(Records from a collection)
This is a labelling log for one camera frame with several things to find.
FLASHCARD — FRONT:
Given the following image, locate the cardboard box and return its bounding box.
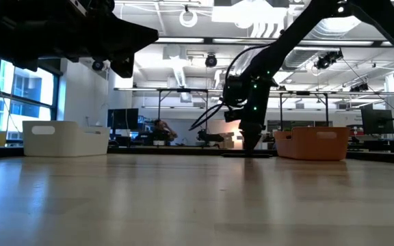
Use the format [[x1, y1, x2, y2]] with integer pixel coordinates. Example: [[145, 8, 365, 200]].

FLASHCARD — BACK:
[[217, 131, 235, 150]]

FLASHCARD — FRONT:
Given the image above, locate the black station frame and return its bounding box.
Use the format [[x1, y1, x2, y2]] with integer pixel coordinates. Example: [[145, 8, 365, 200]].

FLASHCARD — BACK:
[[278, 90, 330, 129], [156, 87, 210, 146]]

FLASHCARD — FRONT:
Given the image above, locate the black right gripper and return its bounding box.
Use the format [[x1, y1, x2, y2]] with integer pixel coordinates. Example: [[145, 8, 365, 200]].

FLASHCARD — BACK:
[[222, 73, 276, 152]]

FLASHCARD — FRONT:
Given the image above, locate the person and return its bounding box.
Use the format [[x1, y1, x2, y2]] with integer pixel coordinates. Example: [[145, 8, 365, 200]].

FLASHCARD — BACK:
[[148, 118, 179, 143]]

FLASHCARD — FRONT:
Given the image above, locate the black aluminium table frame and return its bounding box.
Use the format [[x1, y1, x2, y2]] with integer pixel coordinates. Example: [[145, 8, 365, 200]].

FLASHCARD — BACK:
[[0, 145, 394, 165]]

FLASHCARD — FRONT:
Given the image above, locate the white cable coil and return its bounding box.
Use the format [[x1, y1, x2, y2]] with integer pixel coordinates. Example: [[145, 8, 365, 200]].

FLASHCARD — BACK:
[[179, 8, 199, 29]]

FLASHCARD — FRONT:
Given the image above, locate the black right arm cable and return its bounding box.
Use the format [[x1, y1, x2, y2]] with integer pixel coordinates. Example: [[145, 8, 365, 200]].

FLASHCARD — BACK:
[[188, 42, 283, 133]]

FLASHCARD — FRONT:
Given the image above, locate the white plastic bin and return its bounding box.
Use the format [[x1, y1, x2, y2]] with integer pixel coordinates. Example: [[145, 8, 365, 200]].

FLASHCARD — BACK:
[[22, 120, 111, 158]]

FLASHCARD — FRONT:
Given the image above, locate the black monitor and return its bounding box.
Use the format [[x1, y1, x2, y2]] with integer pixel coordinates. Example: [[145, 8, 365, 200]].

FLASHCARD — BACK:
[[107, 108, 140, 131], [360, 108, 394, 135]]

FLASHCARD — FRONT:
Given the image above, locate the orange plastic bin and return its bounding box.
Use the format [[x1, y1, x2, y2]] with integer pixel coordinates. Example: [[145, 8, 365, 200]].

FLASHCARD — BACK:
[[274, 126, 351, 161]]

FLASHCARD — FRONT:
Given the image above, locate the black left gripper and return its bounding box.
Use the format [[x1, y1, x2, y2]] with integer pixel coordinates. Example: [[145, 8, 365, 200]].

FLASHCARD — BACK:
[[63, 0, 159, 79]]

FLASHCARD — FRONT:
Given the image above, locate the black pen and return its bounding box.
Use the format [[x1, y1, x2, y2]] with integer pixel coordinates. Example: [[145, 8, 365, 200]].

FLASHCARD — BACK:
[[221, 152, 274, 159]]

:: Problem description ::
Lines with "frame": find them in the data and copy each one.

:: Task solution ::
This is a labelling log for one camera frame with several things to find.
Given the image above, locate the black station frame and return its bounding box.
Given the image above, locate the black aluminium table frame and return its bounding box.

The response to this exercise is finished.